I’d be reluctant to move straight to the thought that the parents would be treating their daughter as mere means to their ends unless I were also willing to use that kind of language for what the daughter is doing to the parents. She has, after all, no choice but to make instrumental use of them, yet that way of talking here is distinctly odd. It doesn’t capture anything of the intricate practices of love and responsibility that permeate situations like this one, where there are no exit options even though none of the parties chose how they must live.
If the parents are decent people who have provided good-enough care for their daughter all these years, it’s hard to see the relatively small sacrifice they wish her to make for their sakes as exploitation or abuse. It’s precisely because familial relations of dependency and care require people’s lives to be closely intertwined for long periods of time that everyone involved in them must sometimes give way to the interests of the others.
In this respect, the ethics of families is distinctly not patient centered.

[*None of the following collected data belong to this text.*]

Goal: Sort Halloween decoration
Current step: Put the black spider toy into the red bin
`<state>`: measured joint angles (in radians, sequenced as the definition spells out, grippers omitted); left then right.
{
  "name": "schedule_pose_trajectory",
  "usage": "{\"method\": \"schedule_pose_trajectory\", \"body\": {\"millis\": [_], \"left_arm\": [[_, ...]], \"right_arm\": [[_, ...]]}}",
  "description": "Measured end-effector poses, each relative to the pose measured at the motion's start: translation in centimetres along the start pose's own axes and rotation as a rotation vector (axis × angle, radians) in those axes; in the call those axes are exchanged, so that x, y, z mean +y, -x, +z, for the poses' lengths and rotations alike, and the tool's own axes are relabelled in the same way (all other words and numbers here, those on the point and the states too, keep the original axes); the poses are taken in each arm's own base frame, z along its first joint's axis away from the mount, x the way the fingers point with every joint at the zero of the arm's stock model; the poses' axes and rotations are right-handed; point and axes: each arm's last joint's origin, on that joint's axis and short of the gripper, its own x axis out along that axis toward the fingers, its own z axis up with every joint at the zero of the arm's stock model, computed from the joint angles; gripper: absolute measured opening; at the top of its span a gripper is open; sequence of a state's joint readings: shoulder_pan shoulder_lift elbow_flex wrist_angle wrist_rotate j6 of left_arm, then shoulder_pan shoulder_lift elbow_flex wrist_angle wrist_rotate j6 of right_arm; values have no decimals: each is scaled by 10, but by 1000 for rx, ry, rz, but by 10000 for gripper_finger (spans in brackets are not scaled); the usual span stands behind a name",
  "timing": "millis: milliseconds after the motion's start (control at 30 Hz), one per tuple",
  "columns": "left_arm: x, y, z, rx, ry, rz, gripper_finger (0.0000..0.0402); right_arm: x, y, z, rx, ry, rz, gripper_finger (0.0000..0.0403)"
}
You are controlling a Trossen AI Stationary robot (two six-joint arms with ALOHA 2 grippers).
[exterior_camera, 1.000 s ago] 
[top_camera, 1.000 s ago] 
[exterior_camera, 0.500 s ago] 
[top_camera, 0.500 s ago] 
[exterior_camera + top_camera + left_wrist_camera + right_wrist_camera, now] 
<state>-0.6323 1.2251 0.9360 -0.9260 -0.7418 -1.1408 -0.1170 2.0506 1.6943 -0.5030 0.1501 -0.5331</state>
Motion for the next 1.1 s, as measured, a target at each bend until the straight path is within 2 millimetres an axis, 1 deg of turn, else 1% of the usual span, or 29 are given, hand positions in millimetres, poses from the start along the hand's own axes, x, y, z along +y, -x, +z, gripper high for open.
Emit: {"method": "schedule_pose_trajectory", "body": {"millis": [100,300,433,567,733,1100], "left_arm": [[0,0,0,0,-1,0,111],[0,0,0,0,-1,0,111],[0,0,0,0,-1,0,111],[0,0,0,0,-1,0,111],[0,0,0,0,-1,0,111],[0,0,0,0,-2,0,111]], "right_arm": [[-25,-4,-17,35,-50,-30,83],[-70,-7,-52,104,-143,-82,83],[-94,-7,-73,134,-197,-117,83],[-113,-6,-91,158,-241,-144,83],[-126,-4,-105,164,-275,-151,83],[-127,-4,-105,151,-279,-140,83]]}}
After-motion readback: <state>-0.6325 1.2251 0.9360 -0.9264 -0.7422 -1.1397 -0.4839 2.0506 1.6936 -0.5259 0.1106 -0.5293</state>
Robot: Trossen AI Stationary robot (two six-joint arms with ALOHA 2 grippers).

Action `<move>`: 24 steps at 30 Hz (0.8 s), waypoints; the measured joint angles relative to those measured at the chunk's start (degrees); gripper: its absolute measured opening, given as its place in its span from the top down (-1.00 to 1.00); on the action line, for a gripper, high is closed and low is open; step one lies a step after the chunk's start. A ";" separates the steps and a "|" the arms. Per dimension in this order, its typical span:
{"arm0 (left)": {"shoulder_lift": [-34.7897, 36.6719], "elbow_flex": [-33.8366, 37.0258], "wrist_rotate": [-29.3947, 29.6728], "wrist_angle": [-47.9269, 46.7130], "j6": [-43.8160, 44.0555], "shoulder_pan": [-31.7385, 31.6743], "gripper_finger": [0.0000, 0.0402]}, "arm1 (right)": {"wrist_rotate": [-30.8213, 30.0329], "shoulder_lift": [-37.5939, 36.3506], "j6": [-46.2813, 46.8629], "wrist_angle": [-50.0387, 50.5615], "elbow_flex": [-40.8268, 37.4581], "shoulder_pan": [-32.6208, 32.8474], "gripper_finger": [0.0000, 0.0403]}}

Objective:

Everyone counts, even when extreme vulnerability requires some to count more than others.
I’d also want to be very careful not to dismiss as unimportant the parents’ longing for the family line to continue. It’s not one of my values, but that’s easy for me to say: I have six children and four grandchildren. I don’t know how I would feel about it if the possibility of grandchildren were ruled out forever by the kind of tragedy this family has had to endure. The point is, though, that my own economy of values is here quite irrelevant.
Many people have a deep desire that their family not end with them—so deep that when they can no longer hope for it to go on, the loss darkens the rest of their lives. The tens of thousands of dollars apiece that childless couples spend on in vitro fertilization surely attests to how passionately important this desire can be. Why, then, should we dismiss it in the case at hand as “simply emotional”? There may be nothing simple about it.
That bioethicists so frequently behave as if the people they deal with are either health care professionals, patients, or Hobbesian strangers is all the more depressing when you consider how very many patients enter the health care system with families attached. Isn’t it time for us to come to terms with this fact and complexify our moral theories accordingly? We need to stop assuming that patient-centered health care ethics is adequate to deal with any kind of morally puzzling situation that bioethicists are likely to face, and start paying closer attention to how families actually work.
If you think that isn’t important, go ask your mother.